* [What the task requires] Print the data exactly as it appears, keeping every word.

* [Data section]

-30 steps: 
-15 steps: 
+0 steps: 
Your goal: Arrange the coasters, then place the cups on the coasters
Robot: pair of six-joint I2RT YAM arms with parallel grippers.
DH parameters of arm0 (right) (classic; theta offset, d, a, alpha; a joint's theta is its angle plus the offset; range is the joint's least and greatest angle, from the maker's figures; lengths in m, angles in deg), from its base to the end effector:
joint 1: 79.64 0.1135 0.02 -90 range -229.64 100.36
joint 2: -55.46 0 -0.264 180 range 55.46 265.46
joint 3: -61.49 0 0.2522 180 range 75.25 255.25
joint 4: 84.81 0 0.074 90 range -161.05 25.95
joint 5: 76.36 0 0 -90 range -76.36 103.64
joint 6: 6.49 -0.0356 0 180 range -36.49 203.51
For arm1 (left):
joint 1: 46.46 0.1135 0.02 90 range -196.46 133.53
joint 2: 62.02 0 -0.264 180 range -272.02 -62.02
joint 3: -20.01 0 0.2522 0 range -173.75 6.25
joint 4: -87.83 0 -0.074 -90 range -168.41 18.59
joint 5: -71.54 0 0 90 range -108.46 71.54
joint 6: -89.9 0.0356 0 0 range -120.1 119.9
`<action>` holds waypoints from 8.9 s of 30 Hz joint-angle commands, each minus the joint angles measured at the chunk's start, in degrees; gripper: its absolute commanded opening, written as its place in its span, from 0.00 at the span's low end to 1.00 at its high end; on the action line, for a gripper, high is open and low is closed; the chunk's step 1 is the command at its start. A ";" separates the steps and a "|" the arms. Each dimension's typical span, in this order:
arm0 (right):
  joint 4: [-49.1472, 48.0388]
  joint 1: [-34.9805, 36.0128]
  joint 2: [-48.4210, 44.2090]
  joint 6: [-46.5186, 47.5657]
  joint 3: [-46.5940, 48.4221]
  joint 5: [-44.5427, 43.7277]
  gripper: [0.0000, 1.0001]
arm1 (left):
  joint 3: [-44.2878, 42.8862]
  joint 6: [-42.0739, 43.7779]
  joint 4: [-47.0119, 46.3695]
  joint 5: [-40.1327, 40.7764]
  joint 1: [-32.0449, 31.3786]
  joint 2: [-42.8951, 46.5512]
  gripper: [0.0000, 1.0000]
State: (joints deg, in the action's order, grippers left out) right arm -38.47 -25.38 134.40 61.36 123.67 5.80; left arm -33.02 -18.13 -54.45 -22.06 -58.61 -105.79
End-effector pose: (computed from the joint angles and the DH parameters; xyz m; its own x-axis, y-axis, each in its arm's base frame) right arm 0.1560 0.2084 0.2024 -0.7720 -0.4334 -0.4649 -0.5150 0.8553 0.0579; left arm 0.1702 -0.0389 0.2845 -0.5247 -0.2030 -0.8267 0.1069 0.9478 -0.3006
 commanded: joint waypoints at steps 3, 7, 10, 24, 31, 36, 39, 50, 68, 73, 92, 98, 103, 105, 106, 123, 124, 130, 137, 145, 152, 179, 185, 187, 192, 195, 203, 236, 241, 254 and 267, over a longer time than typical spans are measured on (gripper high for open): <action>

* [Answer]
-30 steps: 
-15 steps: 
+0 steps: 
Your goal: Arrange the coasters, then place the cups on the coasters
Robot: pair of six-joint I2RT YAM arms with parallel grippers.
DH parameters of arm0 (right) (classic; theta offset, d, a, alpha; a joint's theta is its angle plus the offset; range is the joint's least and greatest angle, from the maker's figures; lengths in m, angles in deg), from its base to the end effector:
joint 1: 79.64 0.1135 0.02 -90 range -229.64 100.36
joint 2: -55.46 0 -0.264 180 range 55.46 265.46
joint 3: -61.49 0 0.2522 180 range 75.25 255.25
joint 4: 84.81 0 0.074 90 range -161.05 25.95
joint 5: 76.36 0 0 -90 range -76.36 103.64
joint 6: 6.49 -0.0356 0 180 range -36.49 203.51
For arm1 (left):
joint 1: 46.46 0.1135 0.02 90 range -196.46 133.53
joint 2: 62.02 0 -0.264 180 range -272.02 -62.02
joint 3: -20.01 0 0.2522 0 range -173.75 6.25
joint 4: -87.83 0 -0.074 -90 range -168.41 18.59
joint 5: -71.54 0 0 90 range -108.46 71.54
joint 6: -89.9 0.0356 0 0 range -120.1 119.9
`<action>` holds waypoints from 8.9 s of 30 Hz joint-angle commands, each minus the joint angles measured at the chunk's start, in degrees; gripper: its absolute commanded opening, written as its place in its span, from 0.00 at the span's low end to 1.00 at its high end; on the action line, for a gripper, high is open and low is closed; the chunk's step 1 is the command at its start. A ";" separates the steps and a "|" the arms. Each dimension's typical span, in this order:
arm0 (right):
  joint 4: [-49.1472, 48.0388]
  joint 1: [-34.9805, 36.0128]
  joint 2: [-48.4210, 44.2090]
  joint 6: [-46.5186, 47.5657]
  joint 3: [-46.5940, 48.4221]
  joint 5: [-44.5427, 43.7277]
  gripper: [0.0000, 1.0001]
arm1 (left):
  joint 3: [-44.2878, 42.8862]
  joint 6: [-42.0739, 43.7779]
  joint 4: [-47.0119, 46.3695]
  joint 5: [-40.1327, 40.7764]
  joint 1: [-32.0449, 31.3786]
  joint 2: [-42.8951, 46.5512]
  gripper: [0.0000, 1.0000]
State: (joints deg, in the action's order, grippers left out) right arm -38.47 -25.38 134.40 61.36 123.67 5.80; left arm -33.02 -18.13 -54.45 -22.06 -58.61 -105.79
End-effector pose: (computed from the joint angles and the DH parameters; xyz m; its own x-axis, y-axis, each in its arm's base frame) right arm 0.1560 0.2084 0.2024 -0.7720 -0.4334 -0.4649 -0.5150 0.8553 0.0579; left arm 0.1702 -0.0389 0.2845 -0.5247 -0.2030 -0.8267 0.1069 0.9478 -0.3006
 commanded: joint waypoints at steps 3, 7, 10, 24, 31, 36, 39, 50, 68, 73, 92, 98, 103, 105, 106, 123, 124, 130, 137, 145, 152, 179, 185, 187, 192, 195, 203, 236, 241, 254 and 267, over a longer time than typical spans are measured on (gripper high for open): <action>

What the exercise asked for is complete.